## PROBLEM DESCRIPTION
Scan the entries below for the string "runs" and copy every line where it turns up.

## THE DATA
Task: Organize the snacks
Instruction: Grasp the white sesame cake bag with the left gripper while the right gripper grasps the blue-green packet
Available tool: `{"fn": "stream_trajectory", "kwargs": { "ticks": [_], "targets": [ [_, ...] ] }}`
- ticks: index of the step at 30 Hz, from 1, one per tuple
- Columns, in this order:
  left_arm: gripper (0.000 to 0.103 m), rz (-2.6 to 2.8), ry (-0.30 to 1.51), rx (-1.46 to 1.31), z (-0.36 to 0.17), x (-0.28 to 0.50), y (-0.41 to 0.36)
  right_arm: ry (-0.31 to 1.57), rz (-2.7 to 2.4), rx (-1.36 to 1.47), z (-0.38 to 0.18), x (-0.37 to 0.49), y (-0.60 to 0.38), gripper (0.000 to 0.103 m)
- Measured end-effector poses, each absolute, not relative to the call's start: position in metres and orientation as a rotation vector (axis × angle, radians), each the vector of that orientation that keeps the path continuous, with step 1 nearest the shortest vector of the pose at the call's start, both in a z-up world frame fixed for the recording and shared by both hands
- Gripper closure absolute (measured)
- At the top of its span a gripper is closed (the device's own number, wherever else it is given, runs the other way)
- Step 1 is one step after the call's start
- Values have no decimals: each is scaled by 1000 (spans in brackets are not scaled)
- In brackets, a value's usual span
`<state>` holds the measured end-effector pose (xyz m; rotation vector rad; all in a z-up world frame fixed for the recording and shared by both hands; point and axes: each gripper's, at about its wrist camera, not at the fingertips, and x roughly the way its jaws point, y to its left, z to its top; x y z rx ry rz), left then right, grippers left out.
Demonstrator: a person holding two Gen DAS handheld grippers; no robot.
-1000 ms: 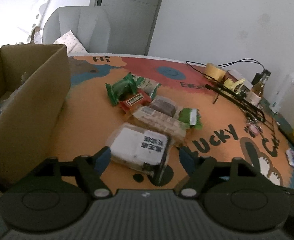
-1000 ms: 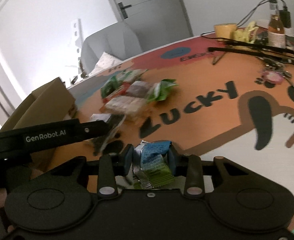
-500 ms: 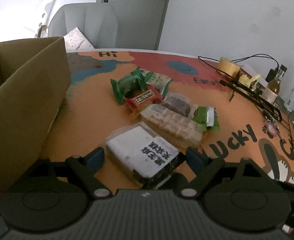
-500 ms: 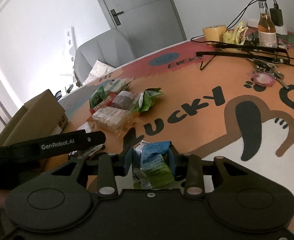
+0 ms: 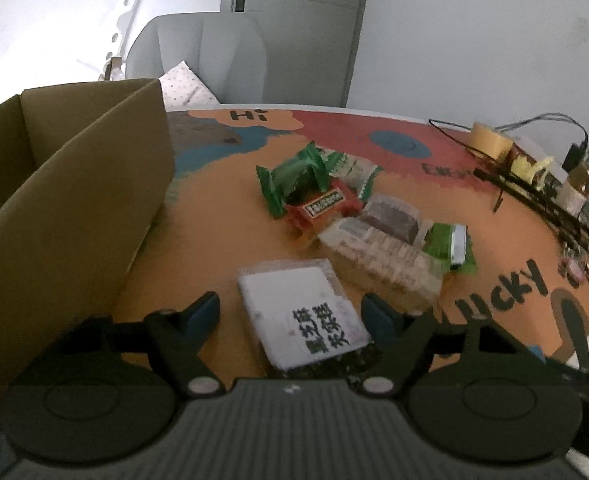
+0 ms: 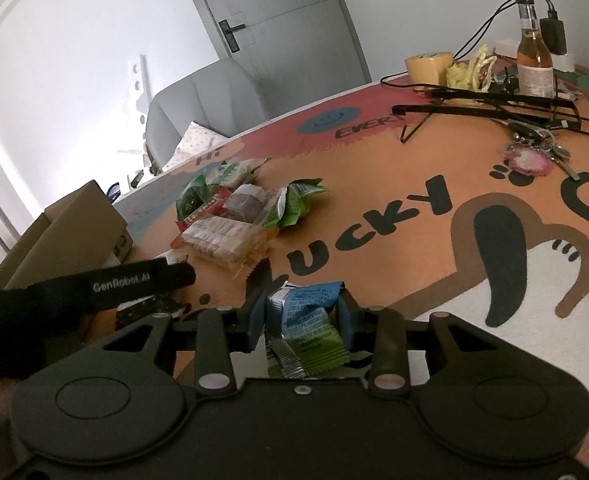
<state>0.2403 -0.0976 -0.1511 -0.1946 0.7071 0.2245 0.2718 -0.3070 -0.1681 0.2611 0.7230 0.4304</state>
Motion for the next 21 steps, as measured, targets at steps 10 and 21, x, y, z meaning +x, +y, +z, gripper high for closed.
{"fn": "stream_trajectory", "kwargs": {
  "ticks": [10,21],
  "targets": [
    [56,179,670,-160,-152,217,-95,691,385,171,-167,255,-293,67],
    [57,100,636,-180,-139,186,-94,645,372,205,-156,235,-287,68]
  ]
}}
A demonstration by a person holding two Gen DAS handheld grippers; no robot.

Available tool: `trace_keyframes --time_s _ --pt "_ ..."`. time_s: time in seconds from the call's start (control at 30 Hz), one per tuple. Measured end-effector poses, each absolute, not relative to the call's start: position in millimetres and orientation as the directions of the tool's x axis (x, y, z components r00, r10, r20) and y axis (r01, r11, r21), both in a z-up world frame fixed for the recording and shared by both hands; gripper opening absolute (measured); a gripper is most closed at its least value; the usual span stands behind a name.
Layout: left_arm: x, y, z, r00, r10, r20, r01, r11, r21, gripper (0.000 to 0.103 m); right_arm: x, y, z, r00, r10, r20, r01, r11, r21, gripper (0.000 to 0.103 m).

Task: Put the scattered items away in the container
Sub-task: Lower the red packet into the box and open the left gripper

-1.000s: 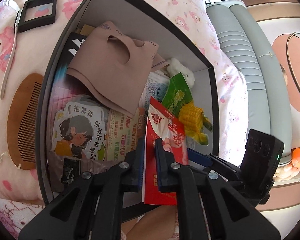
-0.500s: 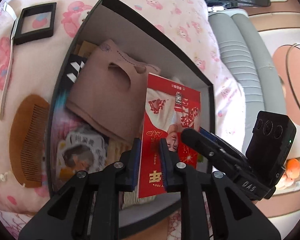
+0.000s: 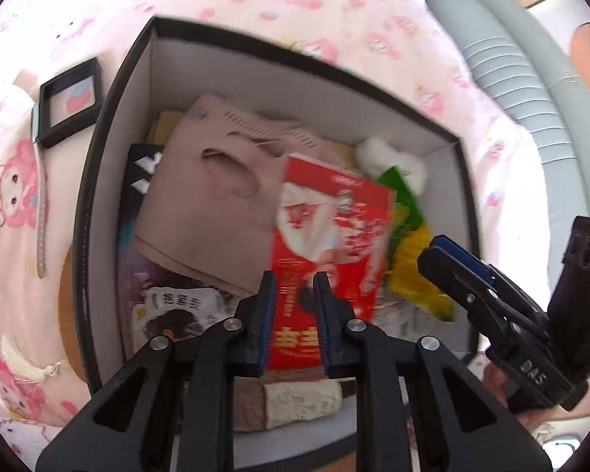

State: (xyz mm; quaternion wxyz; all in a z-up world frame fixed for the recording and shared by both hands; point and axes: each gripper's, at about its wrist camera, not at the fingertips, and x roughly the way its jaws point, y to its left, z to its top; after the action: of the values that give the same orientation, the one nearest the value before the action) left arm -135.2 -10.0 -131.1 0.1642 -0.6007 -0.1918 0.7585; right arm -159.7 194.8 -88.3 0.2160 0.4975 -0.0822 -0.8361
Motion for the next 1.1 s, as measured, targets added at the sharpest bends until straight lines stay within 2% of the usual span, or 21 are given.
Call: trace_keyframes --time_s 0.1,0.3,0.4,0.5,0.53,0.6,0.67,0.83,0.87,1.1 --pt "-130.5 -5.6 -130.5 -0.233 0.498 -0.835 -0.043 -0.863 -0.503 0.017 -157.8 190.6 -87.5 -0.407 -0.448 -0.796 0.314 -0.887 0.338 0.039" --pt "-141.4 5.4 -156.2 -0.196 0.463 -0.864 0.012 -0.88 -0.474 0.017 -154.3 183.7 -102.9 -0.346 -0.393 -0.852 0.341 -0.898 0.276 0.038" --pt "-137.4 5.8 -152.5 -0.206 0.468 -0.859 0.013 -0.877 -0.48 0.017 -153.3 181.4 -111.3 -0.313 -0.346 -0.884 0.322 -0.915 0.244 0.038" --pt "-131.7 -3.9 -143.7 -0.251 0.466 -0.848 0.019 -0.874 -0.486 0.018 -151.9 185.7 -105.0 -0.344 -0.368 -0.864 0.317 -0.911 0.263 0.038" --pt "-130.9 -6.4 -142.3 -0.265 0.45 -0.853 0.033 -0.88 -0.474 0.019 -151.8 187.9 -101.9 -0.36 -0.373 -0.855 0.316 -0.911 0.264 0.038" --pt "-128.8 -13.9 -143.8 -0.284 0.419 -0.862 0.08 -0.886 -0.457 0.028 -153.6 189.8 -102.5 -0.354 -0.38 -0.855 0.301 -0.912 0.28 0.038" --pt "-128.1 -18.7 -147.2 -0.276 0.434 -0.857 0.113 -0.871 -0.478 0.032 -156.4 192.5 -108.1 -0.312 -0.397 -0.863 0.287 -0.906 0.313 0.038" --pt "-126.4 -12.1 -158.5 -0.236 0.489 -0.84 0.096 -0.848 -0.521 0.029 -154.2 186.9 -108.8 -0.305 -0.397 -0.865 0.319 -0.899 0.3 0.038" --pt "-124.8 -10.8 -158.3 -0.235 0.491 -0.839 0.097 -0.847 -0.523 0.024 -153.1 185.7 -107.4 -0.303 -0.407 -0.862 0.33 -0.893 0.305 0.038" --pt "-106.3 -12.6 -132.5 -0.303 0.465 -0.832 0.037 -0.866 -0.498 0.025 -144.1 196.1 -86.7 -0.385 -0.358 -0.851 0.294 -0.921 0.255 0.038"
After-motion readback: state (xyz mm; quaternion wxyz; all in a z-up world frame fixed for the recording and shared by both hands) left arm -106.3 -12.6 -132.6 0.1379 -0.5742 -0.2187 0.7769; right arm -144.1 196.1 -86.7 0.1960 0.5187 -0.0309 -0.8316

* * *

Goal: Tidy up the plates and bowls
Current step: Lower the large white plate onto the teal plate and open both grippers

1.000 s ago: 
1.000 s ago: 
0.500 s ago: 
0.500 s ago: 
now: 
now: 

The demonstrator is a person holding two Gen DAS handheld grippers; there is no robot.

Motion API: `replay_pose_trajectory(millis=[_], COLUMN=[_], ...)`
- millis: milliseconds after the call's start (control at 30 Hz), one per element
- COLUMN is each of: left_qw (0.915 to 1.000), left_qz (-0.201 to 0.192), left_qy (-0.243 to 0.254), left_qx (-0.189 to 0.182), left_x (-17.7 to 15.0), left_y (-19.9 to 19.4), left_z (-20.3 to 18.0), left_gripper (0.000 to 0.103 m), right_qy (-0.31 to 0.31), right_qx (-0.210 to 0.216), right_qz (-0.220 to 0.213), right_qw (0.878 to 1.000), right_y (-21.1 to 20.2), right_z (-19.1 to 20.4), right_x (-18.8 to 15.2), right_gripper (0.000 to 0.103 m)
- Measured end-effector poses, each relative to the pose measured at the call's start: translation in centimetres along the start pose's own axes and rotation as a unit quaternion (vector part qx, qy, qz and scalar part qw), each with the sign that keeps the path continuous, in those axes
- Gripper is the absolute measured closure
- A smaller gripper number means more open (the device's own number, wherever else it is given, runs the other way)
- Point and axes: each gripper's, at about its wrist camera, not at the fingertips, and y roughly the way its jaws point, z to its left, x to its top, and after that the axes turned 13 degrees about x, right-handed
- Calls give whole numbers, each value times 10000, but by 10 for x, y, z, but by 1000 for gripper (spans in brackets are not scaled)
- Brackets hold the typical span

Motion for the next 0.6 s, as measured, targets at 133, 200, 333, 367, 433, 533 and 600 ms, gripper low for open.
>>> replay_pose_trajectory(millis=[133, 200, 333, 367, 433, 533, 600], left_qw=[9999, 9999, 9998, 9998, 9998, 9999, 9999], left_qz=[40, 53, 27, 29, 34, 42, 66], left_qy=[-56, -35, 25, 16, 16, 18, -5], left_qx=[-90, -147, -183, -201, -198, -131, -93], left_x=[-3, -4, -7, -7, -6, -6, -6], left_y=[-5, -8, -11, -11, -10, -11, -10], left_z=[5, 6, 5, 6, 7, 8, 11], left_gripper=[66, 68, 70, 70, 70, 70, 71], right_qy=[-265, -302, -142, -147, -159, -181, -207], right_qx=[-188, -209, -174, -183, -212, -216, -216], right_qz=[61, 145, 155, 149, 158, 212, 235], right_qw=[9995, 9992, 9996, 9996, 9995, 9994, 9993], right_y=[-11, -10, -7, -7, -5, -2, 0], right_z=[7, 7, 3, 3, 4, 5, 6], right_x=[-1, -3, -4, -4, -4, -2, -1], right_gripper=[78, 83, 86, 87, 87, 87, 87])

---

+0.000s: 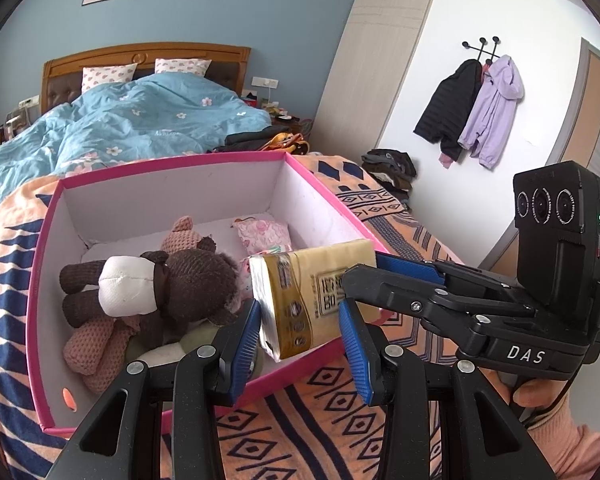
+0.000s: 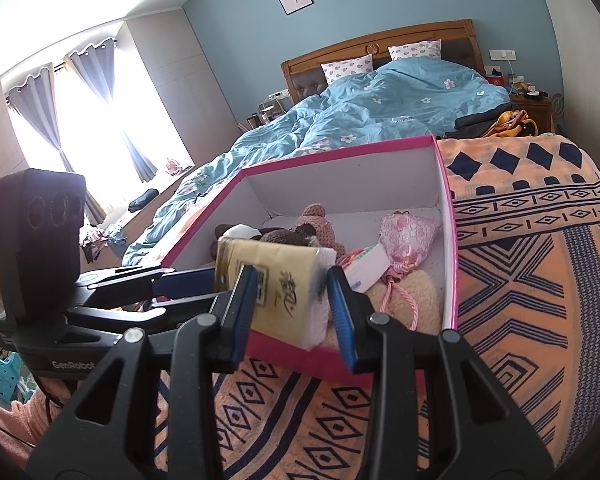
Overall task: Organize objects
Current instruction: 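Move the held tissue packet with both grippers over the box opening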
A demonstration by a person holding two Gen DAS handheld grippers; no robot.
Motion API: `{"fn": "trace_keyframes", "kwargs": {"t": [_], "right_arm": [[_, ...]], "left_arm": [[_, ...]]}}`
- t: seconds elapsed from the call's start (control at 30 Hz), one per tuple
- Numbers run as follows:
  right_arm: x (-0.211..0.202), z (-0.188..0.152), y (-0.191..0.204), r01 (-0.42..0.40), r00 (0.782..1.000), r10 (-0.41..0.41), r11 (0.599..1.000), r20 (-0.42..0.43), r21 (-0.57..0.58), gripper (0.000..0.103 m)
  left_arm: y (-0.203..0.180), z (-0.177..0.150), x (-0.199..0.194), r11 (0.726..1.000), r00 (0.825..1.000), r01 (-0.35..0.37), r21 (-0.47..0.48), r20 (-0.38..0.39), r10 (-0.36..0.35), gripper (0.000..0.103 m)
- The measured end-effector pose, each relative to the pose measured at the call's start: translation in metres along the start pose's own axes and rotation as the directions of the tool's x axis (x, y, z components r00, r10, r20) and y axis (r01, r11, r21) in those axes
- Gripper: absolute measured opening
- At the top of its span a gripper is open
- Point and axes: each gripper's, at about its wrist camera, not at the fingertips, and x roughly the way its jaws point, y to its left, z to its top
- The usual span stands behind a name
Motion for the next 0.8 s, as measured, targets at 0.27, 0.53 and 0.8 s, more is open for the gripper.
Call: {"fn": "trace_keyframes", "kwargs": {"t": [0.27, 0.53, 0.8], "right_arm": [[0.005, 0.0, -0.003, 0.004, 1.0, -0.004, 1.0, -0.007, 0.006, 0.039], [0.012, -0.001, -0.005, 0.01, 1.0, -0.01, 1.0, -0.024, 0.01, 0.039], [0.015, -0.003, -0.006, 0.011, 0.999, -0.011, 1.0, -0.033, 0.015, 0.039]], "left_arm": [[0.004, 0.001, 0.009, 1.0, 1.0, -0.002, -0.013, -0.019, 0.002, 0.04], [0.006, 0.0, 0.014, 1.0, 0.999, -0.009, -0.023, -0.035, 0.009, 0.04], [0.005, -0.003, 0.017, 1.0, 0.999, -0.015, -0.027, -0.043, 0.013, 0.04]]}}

## EXERCISE ANSWER
- At the top of its span a gripper is closed (the device's own number, wherever else it is given, runs the other way)
- A smaller gripper number means more open (the device's own number, wherever else it is given, runs the other way)

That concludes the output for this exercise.